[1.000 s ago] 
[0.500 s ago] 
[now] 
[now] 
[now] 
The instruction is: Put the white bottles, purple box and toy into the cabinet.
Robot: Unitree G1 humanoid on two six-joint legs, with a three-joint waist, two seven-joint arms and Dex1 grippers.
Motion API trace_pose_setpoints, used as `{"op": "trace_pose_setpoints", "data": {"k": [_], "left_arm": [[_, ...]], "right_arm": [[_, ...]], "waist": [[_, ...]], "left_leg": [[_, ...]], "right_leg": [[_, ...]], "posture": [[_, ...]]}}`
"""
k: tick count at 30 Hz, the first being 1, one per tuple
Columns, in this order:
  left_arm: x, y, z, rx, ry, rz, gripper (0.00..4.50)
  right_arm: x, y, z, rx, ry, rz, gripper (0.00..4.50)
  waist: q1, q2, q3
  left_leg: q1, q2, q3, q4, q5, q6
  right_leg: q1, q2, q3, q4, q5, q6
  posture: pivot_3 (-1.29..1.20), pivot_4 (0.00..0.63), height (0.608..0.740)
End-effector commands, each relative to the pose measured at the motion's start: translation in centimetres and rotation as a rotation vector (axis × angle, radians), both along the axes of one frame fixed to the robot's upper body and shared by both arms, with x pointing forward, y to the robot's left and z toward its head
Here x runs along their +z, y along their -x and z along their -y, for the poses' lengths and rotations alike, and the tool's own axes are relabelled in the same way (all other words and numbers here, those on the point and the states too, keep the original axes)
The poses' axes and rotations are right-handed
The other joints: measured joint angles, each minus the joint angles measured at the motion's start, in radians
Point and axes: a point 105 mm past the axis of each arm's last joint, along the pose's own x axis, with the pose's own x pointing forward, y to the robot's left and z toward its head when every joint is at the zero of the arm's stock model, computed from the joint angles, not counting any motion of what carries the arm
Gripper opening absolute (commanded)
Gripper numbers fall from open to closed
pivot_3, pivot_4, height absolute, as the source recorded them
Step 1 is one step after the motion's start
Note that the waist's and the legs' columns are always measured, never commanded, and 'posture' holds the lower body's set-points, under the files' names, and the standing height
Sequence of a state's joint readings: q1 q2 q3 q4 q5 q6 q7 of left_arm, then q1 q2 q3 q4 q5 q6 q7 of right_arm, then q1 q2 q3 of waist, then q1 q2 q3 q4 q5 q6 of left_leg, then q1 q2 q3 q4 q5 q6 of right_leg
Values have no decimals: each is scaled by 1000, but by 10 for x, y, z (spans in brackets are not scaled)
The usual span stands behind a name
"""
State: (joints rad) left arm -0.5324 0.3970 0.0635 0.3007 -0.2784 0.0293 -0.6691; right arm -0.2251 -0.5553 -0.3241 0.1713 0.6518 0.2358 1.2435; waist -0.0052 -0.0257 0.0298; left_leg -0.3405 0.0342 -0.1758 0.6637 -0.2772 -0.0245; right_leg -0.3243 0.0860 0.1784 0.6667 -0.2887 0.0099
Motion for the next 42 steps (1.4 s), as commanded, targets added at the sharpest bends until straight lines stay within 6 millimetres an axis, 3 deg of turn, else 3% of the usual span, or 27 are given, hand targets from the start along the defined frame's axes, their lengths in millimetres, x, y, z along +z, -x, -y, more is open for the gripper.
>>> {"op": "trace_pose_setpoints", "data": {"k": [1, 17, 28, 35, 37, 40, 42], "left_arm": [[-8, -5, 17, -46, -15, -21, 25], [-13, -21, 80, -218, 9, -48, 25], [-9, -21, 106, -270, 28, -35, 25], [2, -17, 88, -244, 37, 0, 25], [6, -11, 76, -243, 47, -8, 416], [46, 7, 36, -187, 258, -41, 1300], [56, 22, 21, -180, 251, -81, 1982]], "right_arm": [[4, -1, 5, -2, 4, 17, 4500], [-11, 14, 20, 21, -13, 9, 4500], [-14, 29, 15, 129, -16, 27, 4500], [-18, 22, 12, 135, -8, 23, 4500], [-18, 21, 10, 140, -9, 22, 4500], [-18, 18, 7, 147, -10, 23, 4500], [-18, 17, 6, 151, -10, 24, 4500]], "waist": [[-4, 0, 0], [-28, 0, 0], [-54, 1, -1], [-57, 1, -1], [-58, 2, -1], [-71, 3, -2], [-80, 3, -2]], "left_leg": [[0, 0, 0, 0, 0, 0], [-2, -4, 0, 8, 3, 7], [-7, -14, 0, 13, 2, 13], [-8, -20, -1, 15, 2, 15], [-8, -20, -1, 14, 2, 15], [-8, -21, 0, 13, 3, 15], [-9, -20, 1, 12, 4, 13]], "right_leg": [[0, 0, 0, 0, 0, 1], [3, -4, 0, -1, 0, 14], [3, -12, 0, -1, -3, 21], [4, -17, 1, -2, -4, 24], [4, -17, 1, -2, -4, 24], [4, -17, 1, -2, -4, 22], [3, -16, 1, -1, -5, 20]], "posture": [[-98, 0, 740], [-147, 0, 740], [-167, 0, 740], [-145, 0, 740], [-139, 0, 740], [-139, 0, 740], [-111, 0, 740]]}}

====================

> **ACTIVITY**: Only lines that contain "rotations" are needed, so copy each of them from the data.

> **YOUR RESPONSE**:
Here x runs along their +z, y along their -x and z along their -y, for the poses' lengths and rotations alike, and the tool's own axes are relabelled in the same way (all other words and numbers here, those on the point and the states too, keep the original axes)
The poses' axes and rotations are right-handed

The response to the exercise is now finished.